### EXERCISE PROMPT
Transcribe the full listing exactly.

### DATASET CONTENT
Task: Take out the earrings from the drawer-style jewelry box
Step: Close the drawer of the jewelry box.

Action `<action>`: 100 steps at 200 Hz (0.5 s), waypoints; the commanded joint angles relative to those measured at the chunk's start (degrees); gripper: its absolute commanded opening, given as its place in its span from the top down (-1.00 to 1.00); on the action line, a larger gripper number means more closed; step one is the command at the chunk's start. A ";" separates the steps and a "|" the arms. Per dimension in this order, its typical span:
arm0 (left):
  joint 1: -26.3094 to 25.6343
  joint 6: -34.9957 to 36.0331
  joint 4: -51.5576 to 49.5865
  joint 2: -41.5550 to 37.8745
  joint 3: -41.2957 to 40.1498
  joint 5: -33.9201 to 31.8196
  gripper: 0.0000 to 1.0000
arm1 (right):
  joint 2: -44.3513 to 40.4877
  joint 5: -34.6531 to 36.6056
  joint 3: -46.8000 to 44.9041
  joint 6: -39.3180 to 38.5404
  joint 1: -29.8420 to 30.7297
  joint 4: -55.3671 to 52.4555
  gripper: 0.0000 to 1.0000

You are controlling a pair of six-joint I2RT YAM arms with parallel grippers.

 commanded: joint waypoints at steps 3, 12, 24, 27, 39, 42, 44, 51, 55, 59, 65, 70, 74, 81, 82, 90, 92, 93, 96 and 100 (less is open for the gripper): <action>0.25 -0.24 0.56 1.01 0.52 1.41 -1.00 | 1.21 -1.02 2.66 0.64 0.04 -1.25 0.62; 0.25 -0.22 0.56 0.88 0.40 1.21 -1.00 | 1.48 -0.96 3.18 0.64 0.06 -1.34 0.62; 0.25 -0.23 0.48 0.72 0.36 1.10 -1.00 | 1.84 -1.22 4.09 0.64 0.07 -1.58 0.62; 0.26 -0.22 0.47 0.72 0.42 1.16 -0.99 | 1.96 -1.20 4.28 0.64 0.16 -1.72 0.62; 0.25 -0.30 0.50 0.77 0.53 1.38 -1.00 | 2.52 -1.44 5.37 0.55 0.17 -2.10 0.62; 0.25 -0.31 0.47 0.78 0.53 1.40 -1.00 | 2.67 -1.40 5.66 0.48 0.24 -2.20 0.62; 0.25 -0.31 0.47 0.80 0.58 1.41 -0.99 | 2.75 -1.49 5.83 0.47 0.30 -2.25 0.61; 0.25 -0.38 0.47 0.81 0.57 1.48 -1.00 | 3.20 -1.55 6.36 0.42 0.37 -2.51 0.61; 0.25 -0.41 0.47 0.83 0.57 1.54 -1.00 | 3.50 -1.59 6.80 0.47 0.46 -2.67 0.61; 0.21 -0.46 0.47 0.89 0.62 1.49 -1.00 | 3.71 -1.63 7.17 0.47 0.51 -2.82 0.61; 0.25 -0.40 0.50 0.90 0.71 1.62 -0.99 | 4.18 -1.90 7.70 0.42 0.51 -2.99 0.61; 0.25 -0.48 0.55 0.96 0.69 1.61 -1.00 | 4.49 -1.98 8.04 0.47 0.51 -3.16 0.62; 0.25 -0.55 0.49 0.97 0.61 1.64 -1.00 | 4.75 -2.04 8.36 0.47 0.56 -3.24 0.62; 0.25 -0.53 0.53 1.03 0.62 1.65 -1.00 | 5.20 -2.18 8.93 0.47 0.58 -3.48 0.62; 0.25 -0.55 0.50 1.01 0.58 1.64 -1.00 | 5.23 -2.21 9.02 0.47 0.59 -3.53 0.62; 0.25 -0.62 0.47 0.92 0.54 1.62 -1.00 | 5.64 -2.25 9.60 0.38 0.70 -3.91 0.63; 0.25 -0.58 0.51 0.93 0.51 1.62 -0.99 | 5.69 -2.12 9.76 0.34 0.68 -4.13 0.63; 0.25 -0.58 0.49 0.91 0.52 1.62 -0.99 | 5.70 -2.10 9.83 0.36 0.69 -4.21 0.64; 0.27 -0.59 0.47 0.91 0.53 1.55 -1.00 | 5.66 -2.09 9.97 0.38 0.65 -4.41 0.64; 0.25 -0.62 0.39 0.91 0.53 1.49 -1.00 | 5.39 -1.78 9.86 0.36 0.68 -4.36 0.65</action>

### YOUR SOLUTION
Task: Take out the earrings from the drawer-style jewelry box
Step: Close the drawer of the jewelry box.

Action `<action>`: 100 steps at 200 Hz (0.5 s), waypoints; the commanded joint angles relative to those measured at the chunk's start (degrees); gripper: its absolute commanded opening, given as its place in its span from the top down (-1.00 to 1.00); on the action line, a larger gripper number means more closed; step one is the command at the chunk's start. A ";" separates the steps and a "|" the arms. Per dimension in this order, its typical span:
arm0 (left):
  joint 1: -26.3094 to 25.6343
  joint 6: -34.9957 to 36.0331
  joint 4: -51.5576 to 49.5865
  joint 2: -41.5550 to 37.8745
  joint 3: -41.2957 to 40.1498
  joint 5: -33.9201 to 31.8196
  gripper: 0.0000 to 1.0000
arm1 (right):
  joint 2: -44.3513 to 40.4877
  joint 5: -34.6531 to 36.6056
  joint 3: -46.8000 to 44.9041
  joint 6: -39.3180 to 38.5404
  joint 1: -29.8420 to 30.7297
  joint 4: -55.3671 to 52.4555
  gripper: 0.0000 to 1.0000

You are controlling a pair of six-joint I2RT YAM arms with parallel grippers.

 commanded: joint waypoints at steps 3, 12, 24, 27, 39, 42, 44, 51, 55, 59, 65, 70, 74, 81, 82, 90, 92, 93, 96 and 100 (less is open for the gripper): <action>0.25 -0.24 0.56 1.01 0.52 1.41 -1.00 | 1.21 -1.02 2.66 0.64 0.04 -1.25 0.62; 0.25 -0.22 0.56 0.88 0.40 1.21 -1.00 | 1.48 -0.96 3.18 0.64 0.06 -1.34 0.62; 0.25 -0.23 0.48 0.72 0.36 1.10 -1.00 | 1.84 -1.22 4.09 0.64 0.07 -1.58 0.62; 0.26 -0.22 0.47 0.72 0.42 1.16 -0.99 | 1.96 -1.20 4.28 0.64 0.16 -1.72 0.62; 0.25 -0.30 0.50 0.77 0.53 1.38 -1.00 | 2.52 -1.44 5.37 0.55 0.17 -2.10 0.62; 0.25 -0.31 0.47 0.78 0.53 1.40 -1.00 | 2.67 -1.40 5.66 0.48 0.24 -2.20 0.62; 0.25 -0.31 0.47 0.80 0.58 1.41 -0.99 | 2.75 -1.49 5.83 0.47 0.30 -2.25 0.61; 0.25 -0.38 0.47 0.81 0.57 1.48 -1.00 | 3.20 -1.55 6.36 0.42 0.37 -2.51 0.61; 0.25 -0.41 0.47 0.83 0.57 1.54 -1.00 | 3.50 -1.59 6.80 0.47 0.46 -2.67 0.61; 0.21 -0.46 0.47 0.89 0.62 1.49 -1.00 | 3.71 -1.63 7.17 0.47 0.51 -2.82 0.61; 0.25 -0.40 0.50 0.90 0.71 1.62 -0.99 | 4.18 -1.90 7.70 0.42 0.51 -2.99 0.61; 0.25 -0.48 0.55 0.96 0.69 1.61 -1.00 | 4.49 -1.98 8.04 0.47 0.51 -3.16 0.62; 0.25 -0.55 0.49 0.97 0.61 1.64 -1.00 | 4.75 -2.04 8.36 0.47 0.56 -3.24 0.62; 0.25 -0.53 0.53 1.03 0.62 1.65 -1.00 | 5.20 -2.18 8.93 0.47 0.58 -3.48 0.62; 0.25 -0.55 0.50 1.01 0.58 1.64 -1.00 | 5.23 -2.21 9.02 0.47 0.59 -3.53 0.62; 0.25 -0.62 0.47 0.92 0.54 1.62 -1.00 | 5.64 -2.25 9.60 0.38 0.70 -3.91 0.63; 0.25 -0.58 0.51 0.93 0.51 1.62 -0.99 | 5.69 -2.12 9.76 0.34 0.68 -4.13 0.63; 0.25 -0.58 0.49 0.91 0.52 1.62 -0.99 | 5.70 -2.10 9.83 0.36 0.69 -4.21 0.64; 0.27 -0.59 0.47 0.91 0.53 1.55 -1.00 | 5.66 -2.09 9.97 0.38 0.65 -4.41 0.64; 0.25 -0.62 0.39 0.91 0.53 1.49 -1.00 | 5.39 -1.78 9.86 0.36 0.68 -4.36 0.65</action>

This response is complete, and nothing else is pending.